---------- SOURCE MATERIAL

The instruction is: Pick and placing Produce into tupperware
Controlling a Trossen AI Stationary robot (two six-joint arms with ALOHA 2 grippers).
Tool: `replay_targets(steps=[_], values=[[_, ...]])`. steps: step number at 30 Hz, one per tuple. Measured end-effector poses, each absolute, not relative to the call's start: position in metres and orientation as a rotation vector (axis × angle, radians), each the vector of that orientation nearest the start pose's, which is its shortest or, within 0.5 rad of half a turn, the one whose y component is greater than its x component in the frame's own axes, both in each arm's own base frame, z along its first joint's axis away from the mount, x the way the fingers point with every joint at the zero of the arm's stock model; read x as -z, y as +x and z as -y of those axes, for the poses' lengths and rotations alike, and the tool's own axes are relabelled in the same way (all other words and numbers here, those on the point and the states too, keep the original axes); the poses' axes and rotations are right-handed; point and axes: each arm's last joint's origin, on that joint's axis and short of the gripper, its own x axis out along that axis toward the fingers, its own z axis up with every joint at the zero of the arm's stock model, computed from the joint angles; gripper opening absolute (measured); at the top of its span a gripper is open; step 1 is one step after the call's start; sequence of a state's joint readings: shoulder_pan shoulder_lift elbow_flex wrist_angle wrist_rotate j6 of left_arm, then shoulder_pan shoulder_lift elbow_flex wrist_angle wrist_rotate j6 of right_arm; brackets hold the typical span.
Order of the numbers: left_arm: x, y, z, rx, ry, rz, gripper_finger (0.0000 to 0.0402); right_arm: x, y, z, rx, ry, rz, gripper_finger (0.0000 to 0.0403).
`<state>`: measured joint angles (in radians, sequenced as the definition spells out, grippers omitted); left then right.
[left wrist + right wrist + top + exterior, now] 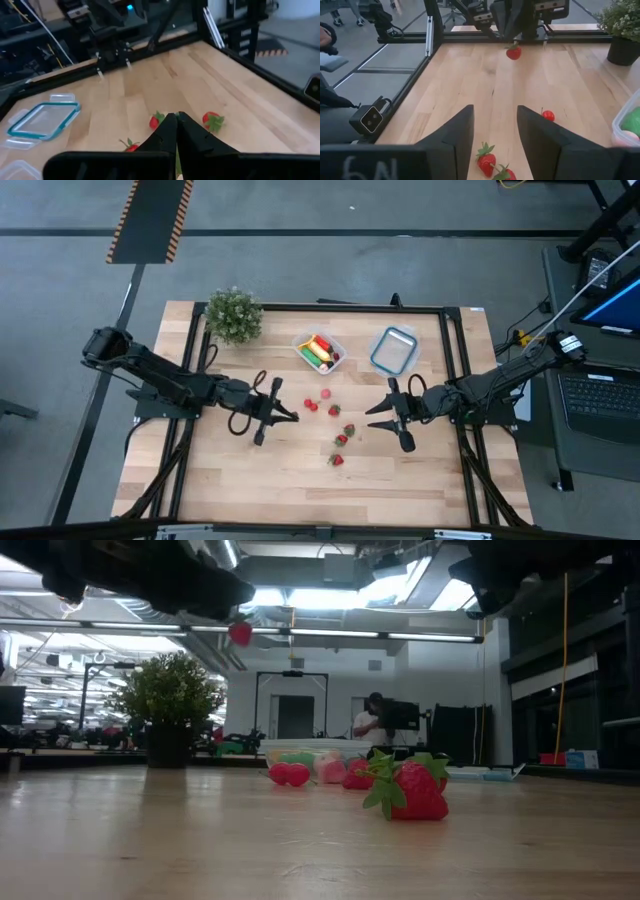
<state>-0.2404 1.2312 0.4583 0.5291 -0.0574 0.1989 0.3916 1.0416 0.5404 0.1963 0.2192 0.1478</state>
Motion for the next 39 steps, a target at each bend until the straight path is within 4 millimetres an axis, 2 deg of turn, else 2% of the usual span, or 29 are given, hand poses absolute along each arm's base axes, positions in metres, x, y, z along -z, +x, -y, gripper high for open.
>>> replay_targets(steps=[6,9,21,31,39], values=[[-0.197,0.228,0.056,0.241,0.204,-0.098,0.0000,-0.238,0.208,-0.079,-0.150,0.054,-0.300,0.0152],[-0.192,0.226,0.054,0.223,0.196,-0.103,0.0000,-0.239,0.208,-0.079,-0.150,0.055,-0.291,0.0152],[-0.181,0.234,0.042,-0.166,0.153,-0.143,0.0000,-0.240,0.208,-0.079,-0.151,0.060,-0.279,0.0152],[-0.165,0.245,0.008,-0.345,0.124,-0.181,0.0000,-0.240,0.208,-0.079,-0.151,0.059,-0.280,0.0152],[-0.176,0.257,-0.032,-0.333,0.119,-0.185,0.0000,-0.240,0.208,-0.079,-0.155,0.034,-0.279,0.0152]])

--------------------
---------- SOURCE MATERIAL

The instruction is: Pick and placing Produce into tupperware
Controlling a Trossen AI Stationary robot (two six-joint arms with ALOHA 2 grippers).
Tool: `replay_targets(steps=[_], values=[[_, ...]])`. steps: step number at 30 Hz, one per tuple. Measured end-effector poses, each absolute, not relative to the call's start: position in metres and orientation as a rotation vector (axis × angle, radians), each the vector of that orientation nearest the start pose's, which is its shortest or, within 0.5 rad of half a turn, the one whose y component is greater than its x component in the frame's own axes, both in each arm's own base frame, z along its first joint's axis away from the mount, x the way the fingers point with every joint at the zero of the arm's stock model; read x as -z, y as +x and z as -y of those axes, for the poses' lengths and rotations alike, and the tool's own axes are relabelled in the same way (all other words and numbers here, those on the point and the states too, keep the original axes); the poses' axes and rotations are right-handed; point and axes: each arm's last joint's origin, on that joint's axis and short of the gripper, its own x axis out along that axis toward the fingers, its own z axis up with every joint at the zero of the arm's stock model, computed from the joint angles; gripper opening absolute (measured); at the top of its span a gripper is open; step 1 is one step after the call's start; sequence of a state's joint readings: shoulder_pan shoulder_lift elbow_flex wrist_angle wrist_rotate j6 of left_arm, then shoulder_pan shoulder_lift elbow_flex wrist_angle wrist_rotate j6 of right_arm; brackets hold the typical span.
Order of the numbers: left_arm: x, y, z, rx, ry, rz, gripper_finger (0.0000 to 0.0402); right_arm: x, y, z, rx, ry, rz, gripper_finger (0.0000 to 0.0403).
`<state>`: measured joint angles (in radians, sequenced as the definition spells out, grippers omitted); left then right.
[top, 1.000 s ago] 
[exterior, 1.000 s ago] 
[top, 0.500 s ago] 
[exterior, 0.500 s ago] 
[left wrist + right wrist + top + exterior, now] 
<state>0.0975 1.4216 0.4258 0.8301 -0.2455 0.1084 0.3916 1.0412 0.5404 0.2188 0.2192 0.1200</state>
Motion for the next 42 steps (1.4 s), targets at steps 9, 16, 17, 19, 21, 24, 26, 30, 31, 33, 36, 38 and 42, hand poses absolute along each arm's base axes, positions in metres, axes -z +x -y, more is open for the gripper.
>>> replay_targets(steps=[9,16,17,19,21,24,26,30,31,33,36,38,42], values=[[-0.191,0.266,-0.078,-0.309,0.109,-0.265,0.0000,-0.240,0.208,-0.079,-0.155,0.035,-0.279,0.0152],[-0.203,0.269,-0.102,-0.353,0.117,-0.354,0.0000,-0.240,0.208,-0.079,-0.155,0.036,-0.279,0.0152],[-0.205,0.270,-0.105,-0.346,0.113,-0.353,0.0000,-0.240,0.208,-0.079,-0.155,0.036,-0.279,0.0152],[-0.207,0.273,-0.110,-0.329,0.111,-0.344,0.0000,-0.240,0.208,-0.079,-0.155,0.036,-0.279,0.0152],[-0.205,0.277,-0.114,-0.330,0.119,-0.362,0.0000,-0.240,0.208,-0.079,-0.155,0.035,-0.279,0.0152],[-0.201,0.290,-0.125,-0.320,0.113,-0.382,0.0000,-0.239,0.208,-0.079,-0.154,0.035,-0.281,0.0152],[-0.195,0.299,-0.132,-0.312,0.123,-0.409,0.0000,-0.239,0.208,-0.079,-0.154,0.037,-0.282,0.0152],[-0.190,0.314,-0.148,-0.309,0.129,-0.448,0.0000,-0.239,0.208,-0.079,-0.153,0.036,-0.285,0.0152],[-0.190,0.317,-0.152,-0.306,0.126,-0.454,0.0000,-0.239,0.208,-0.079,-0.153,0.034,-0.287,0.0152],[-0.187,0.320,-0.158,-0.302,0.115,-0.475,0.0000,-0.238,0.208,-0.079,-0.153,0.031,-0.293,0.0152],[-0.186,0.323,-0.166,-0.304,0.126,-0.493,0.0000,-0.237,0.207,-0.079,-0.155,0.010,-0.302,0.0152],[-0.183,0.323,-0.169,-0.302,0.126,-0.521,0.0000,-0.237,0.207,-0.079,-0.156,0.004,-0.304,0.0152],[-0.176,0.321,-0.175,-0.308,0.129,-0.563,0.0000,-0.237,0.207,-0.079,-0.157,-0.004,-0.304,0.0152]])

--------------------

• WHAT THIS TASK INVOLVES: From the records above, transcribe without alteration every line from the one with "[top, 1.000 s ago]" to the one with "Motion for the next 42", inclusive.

• YOUR RESPONSE:
[top, 1.000 s ago] 
[exterior, 1.000 s ago] 
[top, 0.500 s ago] 
[exterior, 0.500 s ago] 
[left wrist + right wrist + top + exterior, now] 
<state>0.0975 1.4216 0.4258 0.8301 -0.2455 0.1084 0.3916 1.0412 0.5404 0.2188 0.2192 0.1200</state>
Motion for the next 42 steps (1.4 s), targets at steps 9, 16, 17, 19, 21, 24, 26, 30, 31, 33, 36, 38 and 42, hand poses absolute along each arm's base axes, positions in metres, axes -z +x -y, more is open for the gripper.

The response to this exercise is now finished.